Nel 1970, però, a tre chilometri da qui venne completata Pripjat, una cittadina di 52mila abitanti destinata in gran parte ai lavoratori della centrale e alle loro famiglie. Pripjat venne evacuata 36 ore dopo l’incidente. «Pochi giorni e tornate a casa», così i militari rassicurarono donne costernate e bambini impauriti. Venticinque anni dopo, Pripjat resta la ghost town più estesa, impressionante, a suo modo suggestiva e certamente triste del pianeta. Visitarla è un’esperienza forte, possibile solo con una guida che – come in un campo minato – conosca l’ubicazione delle sacche radioattive. Prima del ponte che introduce alla città, per esempio, c’è la foresta rossa, un tratto di bosco nel quale il cesio 137 resiste, dipingendo gli alberi di un’assurda bellezza. «Pessimo posto per raccogliere funghi», scherza Maksim.

Disgelo
Cinquantaduemila abitanti: più o meno la taglia di Mantova o di Avellino. Ecco, immaginate queste città a noi care abbandonate per 25 anni, immaginatene gli edifici famosi, o quelli frequentati nella piccola quotidianità, le scuole, la palestra, il supermercato, il municipio, tutto deserto. Pripjat si sgretola in un silenzio irreale attraversato dall’acqua del disgelo, un incessante sciogliersi dei tetti ghiacciati – qui in inverno c’è un freddo serio – un furioso colare di rivoli e torrentelli lungo le gronde bucate, le scale pericolanti, gli infissi sbrecciati. Saliamo con la sincera paura di un crollo i sei piani dell’hotel Polissia, l’albergo della città, per scoprire che sull’attico è cresciuta una betulla. Col vento gelido che passa attraverso finestre senza vetri – quasi non esistono più i vetri, a Pripjat – la vista dall’antica sala colazione ti prende alla gola: a sud c’è il reattore, a est il fiume, a nord la foresta e tutto attorno la città morta, i condomini alti e magri dell’architettura sovietica. La ruota del lunapark allestito per la festa del Primo maggio 1986, e ovviamente mai più rimossa, è il simbolo più sfruttato – persino in un videogioco – di Pripjat.

Animali
Fulminea, una lepre attraversa il nostro campo visivo. Maksim racconta un paradosso: vietata agli uomini, la «zona» è diventata un’oasi ecologica, e oltre ai microroentgen chi la percorre deve guardarsi da orsi e lupi. La visita dura due ore, si resta lontani dal cimitero dove vennero sepolte le scorie di grafite, il luogo più contaminato d’Europa; negli edifici in cui entriamo la natura sta completando la sua rivincita, con alberi che penetrano dalle finestre e il pericoloso muschio – trattiene le radiazioni – che pare moquette stesa sull’umidità.
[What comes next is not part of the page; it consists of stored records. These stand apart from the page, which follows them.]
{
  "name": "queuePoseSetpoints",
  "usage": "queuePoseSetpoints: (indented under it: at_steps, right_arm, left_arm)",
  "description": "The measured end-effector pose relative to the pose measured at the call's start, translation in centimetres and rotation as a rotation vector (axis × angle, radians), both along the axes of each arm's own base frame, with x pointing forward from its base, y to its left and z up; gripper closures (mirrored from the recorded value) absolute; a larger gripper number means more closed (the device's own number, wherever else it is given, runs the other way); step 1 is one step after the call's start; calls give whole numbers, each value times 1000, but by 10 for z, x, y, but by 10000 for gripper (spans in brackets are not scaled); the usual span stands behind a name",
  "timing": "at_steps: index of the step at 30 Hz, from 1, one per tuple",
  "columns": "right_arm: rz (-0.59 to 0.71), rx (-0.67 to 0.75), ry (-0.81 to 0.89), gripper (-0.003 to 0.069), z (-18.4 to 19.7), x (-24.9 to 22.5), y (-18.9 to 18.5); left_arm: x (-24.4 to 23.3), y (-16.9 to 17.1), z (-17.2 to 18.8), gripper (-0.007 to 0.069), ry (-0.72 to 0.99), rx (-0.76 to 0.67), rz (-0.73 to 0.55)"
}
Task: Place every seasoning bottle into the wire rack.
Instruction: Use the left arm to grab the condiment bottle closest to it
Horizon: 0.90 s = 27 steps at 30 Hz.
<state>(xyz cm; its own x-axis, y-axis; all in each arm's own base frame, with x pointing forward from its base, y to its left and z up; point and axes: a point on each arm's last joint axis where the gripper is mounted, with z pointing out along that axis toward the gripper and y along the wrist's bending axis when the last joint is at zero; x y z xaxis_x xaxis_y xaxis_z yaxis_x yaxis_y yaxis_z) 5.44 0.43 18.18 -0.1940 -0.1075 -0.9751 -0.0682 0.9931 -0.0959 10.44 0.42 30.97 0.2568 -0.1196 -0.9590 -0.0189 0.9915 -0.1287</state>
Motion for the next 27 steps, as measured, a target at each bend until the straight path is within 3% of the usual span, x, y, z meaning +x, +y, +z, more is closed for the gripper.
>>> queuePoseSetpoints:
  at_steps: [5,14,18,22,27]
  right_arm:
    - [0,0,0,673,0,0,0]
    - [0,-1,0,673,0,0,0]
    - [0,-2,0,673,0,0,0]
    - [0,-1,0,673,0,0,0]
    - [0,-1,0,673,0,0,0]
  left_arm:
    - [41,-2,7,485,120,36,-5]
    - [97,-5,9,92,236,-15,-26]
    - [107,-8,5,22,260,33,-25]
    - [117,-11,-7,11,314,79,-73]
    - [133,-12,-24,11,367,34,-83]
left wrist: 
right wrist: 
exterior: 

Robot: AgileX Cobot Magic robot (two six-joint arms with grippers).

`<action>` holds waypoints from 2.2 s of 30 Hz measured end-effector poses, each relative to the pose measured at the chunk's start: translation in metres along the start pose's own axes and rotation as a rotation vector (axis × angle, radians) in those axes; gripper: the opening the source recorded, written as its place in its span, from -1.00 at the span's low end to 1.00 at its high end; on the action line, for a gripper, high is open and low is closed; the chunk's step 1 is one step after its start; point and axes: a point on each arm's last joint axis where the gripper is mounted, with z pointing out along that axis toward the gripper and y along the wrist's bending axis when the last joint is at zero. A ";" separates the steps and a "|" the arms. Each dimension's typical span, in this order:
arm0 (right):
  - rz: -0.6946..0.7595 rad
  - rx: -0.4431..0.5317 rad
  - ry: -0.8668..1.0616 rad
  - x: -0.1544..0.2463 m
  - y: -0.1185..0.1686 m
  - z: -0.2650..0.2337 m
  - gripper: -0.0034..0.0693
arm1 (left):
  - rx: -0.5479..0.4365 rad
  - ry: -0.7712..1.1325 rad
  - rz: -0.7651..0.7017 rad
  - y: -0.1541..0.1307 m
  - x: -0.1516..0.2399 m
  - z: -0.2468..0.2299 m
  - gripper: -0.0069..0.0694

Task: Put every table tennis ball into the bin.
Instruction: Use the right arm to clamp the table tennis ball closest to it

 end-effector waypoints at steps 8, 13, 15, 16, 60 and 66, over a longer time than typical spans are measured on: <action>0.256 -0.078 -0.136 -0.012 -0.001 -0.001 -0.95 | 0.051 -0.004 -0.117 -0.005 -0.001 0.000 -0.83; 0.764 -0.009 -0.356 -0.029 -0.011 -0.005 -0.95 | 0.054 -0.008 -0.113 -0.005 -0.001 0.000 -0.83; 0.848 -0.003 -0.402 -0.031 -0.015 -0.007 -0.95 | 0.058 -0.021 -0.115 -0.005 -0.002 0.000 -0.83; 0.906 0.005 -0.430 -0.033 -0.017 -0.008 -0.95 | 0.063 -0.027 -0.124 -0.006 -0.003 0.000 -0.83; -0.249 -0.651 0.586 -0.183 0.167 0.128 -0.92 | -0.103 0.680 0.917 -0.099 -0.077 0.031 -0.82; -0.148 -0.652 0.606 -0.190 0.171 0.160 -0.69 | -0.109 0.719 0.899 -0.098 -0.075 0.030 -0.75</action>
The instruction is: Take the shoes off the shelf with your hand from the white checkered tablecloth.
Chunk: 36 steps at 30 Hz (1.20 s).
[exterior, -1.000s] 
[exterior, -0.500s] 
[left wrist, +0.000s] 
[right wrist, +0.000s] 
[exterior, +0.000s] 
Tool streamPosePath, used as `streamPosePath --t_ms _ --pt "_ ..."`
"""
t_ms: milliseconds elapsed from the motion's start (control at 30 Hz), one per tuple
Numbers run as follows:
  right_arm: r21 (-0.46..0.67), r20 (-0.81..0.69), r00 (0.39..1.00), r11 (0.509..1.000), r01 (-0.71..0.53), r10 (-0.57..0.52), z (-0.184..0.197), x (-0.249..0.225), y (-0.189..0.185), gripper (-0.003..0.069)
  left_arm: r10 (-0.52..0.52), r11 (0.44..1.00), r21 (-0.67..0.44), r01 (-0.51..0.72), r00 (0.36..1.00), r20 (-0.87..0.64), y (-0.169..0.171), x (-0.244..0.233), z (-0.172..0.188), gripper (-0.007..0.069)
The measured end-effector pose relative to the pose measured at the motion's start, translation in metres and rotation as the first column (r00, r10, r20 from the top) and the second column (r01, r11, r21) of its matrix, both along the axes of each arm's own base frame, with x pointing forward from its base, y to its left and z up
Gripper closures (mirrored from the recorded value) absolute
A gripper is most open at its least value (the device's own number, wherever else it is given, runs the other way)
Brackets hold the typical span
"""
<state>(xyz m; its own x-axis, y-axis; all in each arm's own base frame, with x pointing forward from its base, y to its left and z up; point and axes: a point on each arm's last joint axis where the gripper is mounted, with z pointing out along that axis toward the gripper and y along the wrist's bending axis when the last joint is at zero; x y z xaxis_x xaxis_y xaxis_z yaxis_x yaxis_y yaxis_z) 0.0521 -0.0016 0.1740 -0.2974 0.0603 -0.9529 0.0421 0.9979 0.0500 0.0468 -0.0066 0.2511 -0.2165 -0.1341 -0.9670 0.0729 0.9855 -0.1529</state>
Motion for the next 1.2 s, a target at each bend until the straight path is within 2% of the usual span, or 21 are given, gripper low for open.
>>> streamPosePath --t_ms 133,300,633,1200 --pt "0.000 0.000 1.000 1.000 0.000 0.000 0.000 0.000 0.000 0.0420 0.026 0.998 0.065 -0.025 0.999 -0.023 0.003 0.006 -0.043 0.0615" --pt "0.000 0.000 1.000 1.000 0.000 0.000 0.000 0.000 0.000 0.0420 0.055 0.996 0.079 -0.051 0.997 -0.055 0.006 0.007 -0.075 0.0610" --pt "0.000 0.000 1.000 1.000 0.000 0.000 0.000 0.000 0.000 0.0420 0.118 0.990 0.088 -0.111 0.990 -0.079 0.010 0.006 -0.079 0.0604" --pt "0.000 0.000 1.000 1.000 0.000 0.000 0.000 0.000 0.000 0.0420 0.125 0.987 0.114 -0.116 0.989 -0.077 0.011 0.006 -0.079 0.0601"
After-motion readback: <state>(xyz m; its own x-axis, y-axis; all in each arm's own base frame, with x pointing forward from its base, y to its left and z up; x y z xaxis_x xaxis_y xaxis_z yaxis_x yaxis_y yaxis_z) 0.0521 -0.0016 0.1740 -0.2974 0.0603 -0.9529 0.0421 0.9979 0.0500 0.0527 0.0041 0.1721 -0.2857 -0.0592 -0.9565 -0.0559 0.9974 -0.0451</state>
«In realtà nella zona vivono ancora 200 vecchi – rivela Maksim –. Sono malati venuti a morire a casa, nessuno se l’è sentita di cacciarli. Due volte alla settimana un camion porta le provviste, una volta al mese un medico fa il giro per visitarli. Quattro abitano a Pripjat, ma dai turisti non si fanno vedere». Lasciamo la città morta con la sensazione di essere osservati.